What to work on: An exact transcription of all the data is required; the pictures are to be left out.

Data provided:
-----

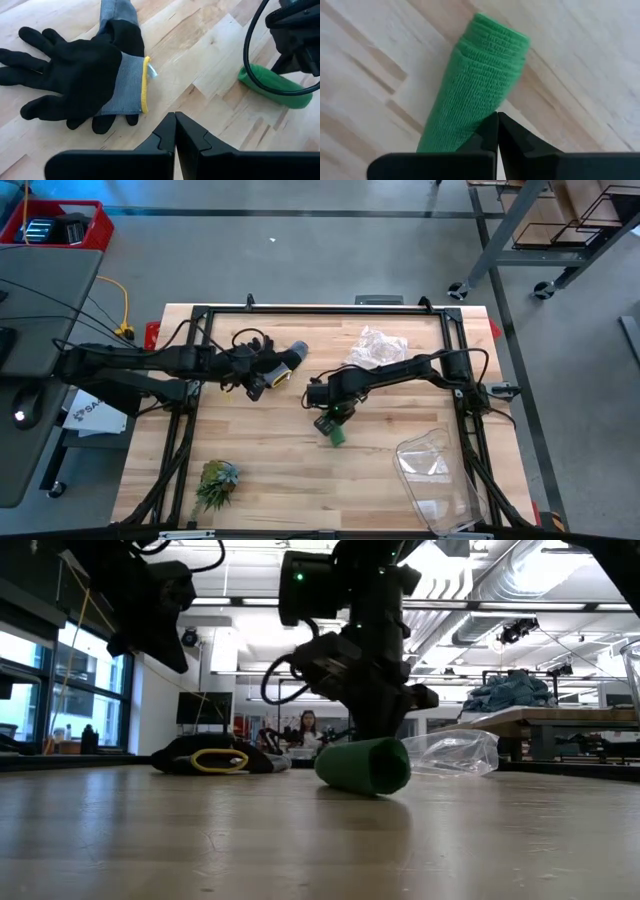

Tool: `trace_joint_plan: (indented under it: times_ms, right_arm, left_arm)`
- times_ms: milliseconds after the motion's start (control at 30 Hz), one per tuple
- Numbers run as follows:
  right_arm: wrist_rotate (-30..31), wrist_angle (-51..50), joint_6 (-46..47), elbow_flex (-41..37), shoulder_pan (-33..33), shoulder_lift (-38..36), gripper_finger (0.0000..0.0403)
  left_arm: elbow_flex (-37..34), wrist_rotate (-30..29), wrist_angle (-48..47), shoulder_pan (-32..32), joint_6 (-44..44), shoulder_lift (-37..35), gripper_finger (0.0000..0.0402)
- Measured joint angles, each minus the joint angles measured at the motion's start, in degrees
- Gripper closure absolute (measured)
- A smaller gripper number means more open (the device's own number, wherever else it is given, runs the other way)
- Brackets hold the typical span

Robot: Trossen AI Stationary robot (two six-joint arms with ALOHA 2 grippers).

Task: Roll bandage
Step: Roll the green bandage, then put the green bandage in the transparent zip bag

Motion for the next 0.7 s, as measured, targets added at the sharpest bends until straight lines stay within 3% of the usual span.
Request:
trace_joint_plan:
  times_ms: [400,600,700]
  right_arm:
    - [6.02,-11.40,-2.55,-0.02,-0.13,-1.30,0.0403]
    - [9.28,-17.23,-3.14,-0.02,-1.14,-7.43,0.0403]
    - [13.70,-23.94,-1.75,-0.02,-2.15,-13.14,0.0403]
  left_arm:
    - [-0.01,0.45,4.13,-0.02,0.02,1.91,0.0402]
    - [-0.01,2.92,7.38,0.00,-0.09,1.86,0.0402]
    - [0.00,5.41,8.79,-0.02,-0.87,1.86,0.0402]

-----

Reply:
Tool: `trace_joint_plan: (indented under it: times_ms, right_arm, left_arm)`
- times_ms: milliseconds after the motion's start (control at 30 Hz), one per tuple
- Numbers run as follows:
  right_arm: wrist_rotate (-30..31), wrist_angle (-51..50), joint_6 (-46..47), elbow_flex (-41..37), shoulder_pan (-33..33), shoulder_lift (-38..36), gripper_finger (0.0000..0.0403)
  left_arm: elbow_flex (-37..34), wrist_rotate (-30..29), wrist_angle (-48..47), shoulder_pan (-32..32), joint_6 (-44..44), shoulder_lift (-37..35), gripper_finger (0.0000..0.0402)
- Measured joint angles, each minus the joint angles measured at the motion's start, in degrees
- Gripper closure absolute (measured)
- A smaller gripper number means more open (the device's own number, wherever else it is given, runs the other way)
- Brackets hold the typical span

Robot: Trossen AI Stationary robot (two six-joint arms with ALOHA 2 grippers).

Task: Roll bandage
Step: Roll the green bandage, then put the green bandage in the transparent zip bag

Motion for the next 0.7 s, as measured, targets added at the sharpest bends until straight lines stay within 3% of the usual span.
Request:
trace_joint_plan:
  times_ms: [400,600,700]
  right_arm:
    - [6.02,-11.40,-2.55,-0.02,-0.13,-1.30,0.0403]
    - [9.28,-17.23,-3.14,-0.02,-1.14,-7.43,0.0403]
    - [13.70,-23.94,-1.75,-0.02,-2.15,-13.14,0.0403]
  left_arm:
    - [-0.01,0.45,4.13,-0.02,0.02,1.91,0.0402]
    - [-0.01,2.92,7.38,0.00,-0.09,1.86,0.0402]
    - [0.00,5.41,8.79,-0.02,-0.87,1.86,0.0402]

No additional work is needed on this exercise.